In contrast, first-generation AEDs that do not appear to be associated with a significant risk of birth defects include the benzodiazepines (clonazepam [Klonopin], clorazepate [Tranxene], diazepam [Valium], and lorazepam [Ativan]) and succinimides (ethosuximide [Zarontin] and methsuximide [Celontin]). However, some of these drugs have very little human data, and the benzodiazepines are known to cause toxicity in the newborn, most notably, floppy infant syndrome and withdrawal syndrome. In addition, the risk for birth defects from seizures alone is at least two to three times greater than the background risk of 2%–3%.
Until recently, the second-generation AEDs had not been associated with congenital defects. However, new data from the North American AED Pregnancy Registry and five other pregnancy registries have shown a very significant risk of isolated, nonsyndromic oral clefts after first-trimester exposure to lamotrigine (Lamictal) monotherapy (Birth Defects Res. A Clin. Mol. Teratol. 2006;76:313–428). The prevalence of oral clefts in the North American registry was 8.9/1,000, even though all of the mothers had been supplemented with folic acid before conception. This was significantly higher than the prevalence of 0.37/1,000 in a comparison group.
The human pregnancy experience is too limited to assess the embryo/fetal risk for the other second-generation agents: felbamate (Felbatol), gabapentin (Neurontin), pregabalin (Lyrica), levetiracetam (Keppra), tiagabine (Gabitril), and topiramate (Topamax). Although the data also are limited for zonisamide (Zonegran), the drug is teratogenic in three animal species and embryo lethal in a fourth and therefore is best avoided in the first trimester. Oxcarbazepine (Trileptal), a drug closely related to carbamazepine, has been associated with minor facial defects, but the data are too limited to assess the risk in humans.

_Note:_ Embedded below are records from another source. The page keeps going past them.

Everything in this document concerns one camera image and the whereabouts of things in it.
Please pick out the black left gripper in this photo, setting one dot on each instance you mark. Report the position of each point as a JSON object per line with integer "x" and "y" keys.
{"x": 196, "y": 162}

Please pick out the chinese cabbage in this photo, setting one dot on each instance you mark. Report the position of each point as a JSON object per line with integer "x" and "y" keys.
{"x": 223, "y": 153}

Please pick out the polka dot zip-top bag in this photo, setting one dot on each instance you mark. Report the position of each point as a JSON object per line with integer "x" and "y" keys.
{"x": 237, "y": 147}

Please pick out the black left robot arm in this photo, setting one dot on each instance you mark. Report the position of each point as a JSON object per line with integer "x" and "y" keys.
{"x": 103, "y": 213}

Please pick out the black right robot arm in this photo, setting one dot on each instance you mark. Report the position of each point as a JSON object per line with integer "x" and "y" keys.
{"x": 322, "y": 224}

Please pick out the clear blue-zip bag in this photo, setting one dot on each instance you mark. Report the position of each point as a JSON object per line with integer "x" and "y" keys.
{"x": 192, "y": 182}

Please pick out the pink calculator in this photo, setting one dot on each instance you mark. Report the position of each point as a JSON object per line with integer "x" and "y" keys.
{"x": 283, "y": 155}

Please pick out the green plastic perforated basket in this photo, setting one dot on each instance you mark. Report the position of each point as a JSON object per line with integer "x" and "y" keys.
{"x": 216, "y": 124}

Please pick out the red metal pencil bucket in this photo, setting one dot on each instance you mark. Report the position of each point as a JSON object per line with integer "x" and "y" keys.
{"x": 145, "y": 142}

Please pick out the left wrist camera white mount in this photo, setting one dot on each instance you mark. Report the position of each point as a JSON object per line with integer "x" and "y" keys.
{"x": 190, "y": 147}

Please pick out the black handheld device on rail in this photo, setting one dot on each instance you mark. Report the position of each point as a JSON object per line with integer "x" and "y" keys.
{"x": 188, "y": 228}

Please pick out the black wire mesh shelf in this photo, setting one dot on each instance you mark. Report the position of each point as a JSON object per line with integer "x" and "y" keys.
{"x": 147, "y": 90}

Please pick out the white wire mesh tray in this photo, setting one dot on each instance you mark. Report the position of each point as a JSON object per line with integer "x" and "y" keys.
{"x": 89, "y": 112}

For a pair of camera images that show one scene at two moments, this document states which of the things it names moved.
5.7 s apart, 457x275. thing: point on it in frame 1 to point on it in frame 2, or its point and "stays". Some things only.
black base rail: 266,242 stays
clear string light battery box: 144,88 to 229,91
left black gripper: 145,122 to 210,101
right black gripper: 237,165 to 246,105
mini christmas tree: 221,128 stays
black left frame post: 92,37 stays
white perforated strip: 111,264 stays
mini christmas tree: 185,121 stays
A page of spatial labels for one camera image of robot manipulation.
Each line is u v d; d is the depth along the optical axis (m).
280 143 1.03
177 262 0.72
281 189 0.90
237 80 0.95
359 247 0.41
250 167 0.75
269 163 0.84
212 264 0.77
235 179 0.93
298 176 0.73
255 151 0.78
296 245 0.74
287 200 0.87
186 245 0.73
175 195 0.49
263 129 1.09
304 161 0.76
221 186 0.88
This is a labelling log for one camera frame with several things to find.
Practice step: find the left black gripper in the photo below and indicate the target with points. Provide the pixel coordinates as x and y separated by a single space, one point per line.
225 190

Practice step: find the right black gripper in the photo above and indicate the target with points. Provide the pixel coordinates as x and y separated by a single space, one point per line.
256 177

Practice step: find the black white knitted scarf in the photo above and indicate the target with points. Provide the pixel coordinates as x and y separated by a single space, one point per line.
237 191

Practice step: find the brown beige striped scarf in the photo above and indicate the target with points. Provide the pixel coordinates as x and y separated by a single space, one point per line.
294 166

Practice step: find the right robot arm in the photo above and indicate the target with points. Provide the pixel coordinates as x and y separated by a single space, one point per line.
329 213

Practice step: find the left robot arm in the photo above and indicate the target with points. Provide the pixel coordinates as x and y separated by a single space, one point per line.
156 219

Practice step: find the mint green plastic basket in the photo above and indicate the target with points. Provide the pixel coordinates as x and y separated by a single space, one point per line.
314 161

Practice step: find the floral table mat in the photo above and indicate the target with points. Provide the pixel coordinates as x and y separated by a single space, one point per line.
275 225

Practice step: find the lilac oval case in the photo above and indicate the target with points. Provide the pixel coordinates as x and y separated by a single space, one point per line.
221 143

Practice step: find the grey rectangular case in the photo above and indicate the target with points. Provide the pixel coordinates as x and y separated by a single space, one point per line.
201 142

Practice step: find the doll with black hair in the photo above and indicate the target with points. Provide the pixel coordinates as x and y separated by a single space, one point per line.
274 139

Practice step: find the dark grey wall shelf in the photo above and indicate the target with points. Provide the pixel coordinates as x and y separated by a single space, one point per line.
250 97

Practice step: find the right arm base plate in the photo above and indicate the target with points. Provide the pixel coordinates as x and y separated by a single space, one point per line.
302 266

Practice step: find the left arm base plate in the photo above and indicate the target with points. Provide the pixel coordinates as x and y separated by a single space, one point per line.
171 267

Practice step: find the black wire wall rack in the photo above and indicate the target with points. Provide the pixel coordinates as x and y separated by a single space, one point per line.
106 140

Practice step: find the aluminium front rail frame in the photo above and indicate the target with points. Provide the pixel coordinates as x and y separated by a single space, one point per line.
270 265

To summarize, women with epilepsy should not be denied treatment with the most effective agents for their condition because of pregnancy or nursing. They should be treated with the lowest dose and the fewest drugs possible to control their seizures. Periodic serum levels are needed throughout pregnancy to ensure that therapeutic levels are maintained. They should take folic acid (4–5 mg/day), and vitamin K should be given to the newborns.
It is also important to counsel that seizures are a risk to both the mother and the embryo/fetus, as is the drug therapy. AEDs that appear to have the lowest risk for major birth defects are the benzodiazepines, the succinimides, and the second-generation agents. However, the human pregnancy data are very limited for many of these agents.
Carbamazepine and phenytoin are considered compatible with breast-feeding, and gabapentin, levetiracetam, oxcarbazepine, and tiagabine are probably compatible. Two AEDs (primidone and phenobarbital) are known to cause toxicity in the nursing infant and should not be given during breast-feeding. There are no data for the remaining AEDs, but they have the potential to cause toxicity and, if used during breast-feeding, the infants should be closely monitored.